Other outside groups spending on the race include the Future Leaders Fund, which spent $16,000 supporting Bice. Conservative Outsider PAC and Freedomworks for America spent $34,000 and $2,500 respectively on Neese’s behalf. 

Accusations in home stretch

The campaign has become increasingly contentious in the final stretch, after the local investigative news website The Frontier reported, on the day of the candidates’ last debate, that Neese had been pressured to withdraw her nomination for a George W. Bush-era post heading the U.S. Mint after recordings surfaced in which she instructed employees at her former employment agency to “lie when communicating with a client, make pretend phone calls, promise clients unconfirmed raises and to ‘manipulate people 24 hours a day.’”

Neese called that report “an absolute lie” and accused Bice onstage of leaking the story.
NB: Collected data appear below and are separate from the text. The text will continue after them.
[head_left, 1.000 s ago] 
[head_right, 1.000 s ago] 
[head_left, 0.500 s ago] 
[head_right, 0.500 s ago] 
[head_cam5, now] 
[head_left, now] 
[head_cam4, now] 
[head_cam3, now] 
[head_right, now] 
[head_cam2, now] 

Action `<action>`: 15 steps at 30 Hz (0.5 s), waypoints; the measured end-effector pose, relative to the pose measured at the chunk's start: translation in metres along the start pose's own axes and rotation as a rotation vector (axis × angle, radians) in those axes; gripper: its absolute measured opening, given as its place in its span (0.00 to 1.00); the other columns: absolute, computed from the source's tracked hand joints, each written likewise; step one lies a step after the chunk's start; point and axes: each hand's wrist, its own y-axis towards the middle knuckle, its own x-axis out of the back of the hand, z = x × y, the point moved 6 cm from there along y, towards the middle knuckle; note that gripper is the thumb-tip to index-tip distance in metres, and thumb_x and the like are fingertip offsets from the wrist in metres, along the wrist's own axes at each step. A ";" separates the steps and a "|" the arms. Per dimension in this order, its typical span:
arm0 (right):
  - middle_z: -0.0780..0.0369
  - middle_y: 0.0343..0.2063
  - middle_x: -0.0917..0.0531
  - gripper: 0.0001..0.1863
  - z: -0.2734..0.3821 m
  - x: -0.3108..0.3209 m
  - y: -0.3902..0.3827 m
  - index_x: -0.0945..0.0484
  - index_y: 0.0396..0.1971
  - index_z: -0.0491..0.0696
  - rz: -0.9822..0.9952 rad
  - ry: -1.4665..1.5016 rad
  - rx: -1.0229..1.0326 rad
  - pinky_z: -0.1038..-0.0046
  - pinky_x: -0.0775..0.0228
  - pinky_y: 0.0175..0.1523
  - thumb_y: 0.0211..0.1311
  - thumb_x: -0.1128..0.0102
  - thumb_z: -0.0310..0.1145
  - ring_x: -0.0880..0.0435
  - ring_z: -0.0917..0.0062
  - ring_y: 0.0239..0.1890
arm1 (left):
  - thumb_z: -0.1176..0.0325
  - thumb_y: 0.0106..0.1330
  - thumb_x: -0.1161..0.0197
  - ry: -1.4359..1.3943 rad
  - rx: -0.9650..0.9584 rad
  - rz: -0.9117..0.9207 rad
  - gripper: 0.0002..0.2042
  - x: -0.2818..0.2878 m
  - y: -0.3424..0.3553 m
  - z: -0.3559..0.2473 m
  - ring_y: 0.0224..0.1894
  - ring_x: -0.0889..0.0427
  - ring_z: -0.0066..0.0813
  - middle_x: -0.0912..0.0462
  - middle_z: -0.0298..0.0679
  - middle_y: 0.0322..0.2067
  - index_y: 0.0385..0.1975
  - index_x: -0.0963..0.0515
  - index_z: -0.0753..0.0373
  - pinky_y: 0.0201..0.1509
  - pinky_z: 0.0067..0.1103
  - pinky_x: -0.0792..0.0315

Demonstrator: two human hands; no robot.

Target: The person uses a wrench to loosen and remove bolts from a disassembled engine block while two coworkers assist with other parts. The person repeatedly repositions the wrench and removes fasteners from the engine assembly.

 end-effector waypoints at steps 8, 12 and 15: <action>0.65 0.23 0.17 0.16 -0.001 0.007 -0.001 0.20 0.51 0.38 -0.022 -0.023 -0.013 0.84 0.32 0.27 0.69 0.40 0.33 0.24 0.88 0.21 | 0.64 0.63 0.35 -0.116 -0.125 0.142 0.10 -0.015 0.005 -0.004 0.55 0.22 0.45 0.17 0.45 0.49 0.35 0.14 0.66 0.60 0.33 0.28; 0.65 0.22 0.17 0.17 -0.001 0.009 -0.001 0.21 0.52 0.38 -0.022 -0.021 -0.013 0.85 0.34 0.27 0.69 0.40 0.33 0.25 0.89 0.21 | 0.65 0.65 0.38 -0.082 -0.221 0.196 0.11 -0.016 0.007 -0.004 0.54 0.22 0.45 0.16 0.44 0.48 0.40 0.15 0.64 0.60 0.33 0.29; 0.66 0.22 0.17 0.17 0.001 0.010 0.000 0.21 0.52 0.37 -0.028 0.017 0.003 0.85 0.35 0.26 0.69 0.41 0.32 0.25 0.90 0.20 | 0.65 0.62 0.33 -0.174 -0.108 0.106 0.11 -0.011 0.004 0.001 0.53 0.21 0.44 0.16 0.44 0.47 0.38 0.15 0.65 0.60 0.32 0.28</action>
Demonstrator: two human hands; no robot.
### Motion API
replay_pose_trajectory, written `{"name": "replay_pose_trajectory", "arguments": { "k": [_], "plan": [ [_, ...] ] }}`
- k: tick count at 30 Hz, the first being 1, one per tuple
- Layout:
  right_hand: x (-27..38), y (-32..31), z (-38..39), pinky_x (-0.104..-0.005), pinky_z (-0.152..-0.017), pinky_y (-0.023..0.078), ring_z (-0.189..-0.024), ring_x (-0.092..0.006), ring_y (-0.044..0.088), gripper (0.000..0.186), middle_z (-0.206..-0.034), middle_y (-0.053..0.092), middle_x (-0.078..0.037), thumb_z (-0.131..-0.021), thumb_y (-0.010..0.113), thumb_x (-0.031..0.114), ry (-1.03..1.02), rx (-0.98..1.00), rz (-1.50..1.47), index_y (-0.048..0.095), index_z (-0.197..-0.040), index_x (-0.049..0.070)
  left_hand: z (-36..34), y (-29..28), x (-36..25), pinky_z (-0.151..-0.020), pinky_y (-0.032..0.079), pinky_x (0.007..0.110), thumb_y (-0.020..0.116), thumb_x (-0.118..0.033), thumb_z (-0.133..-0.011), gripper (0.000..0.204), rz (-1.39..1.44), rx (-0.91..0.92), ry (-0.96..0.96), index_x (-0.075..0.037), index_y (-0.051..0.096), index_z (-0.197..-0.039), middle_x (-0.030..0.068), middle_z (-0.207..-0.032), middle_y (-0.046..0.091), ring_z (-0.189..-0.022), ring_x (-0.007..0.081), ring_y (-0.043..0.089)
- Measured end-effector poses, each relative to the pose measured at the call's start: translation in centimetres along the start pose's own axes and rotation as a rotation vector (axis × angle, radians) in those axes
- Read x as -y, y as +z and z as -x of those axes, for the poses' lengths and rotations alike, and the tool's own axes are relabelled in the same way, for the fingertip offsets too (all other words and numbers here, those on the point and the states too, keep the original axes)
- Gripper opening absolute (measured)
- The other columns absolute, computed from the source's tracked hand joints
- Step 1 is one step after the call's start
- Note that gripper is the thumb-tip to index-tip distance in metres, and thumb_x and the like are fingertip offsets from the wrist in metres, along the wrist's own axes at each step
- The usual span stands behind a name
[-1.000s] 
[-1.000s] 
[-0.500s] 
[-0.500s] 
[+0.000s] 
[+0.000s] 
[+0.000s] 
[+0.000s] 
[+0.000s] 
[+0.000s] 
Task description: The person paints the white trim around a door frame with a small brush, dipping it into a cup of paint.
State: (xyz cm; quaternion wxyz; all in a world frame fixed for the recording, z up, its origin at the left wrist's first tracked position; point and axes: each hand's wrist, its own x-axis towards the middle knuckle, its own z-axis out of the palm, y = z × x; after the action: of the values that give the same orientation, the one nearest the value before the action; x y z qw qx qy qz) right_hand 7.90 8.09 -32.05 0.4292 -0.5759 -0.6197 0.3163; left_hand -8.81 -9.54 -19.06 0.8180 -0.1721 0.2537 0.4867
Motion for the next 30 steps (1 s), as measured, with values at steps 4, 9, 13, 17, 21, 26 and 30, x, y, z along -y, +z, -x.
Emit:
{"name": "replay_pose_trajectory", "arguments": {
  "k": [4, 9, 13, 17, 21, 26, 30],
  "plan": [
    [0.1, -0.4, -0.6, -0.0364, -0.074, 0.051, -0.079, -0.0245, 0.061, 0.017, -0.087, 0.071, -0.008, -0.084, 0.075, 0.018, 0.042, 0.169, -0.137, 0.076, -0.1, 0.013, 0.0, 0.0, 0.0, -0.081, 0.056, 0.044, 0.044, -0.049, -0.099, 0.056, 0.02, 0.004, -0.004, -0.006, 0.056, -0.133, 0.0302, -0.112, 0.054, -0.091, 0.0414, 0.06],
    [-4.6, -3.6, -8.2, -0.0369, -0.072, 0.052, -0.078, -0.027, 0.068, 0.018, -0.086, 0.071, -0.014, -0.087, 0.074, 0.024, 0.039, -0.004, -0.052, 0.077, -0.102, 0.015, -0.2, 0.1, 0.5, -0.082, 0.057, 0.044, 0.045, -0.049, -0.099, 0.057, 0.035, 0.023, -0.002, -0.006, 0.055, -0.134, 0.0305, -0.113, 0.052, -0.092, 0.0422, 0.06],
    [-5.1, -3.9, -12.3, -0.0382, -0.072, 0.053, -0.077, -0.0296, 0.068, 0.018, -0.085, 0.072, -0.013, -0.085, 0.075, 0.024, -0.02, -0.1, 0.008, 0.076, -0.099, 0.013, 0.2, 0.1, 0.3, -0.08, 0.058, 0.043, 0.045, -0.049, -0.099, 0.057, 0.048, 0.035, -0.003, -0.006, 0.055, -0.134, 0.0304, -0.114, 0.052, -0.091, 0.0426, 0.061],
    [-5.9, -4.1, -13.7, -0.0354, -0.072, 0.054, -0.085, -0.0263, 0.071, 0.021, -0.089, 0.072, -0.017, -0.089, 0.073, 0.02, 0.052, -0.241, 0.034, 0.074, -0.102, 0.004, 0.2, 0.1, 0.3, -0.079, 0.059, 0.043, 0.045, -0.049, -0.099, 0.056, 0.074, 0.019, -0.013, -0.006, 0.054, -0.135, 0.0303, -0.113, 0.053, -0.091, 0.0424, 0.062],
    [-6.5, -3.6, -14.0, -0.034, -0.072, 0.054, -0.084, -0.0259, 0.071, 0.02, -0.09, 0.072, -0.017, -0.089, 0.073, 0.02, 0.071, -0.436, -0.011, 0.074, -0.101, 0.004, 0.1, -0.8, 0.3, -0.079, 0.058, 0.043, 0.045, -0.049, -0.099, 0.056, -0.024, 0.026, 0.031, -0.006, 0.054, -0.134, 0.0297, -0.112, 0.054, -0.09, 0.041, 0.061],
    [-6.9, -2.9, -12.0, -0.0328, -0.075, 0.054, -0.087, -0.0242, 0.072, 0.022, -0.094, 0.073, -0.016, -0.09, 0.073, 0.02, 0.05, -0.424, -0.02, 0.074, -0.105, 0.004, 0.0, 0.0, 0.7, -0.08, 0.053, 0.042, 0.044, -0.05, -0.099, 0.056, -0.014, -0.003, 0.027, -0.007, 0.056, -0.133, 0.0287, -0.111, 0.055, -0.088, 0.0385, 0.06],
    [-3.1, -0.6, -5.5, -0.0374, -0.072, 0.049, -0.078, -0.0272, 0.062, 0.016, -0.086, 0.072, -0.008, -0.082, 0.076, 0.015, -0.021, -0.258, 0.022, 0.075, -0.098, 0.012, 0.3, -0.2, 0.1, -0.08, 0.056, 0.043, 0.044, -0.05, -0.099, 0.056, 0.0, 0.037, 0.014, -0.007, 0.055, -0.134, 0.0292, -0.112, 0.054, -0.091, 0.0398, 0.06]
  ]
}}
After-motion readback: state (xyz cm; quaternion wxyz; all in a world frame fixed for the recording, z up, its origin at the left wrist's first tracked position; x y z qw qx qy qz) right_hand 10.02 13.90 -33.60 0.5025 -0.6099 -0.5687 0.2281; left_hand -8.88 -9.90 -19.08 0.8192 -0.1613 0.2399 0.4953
The winner will emerge with a depleted campaign account — each had less than $100,000 on hand as of Aug. 5. Horn, who won 86 percent of the vote in a Democratic primary against an opponent who spent $11,000, had $2.6 million in the bank at the end of June. And money is already flowing into the November race, with groups on both sides reserving millions of dollars in airtime for fall ads in the Oklahoma City market.

While Trump carried the district by 14 points in 2016, Horn won the seat in 2018 by a point, becoming the first Democrat to represent the 5th District in more than 40 years. Inside Elections with Nathan L. Gonzales rates the fall race a Toss-up.

The result of the Democratic primary has been corrected in this report.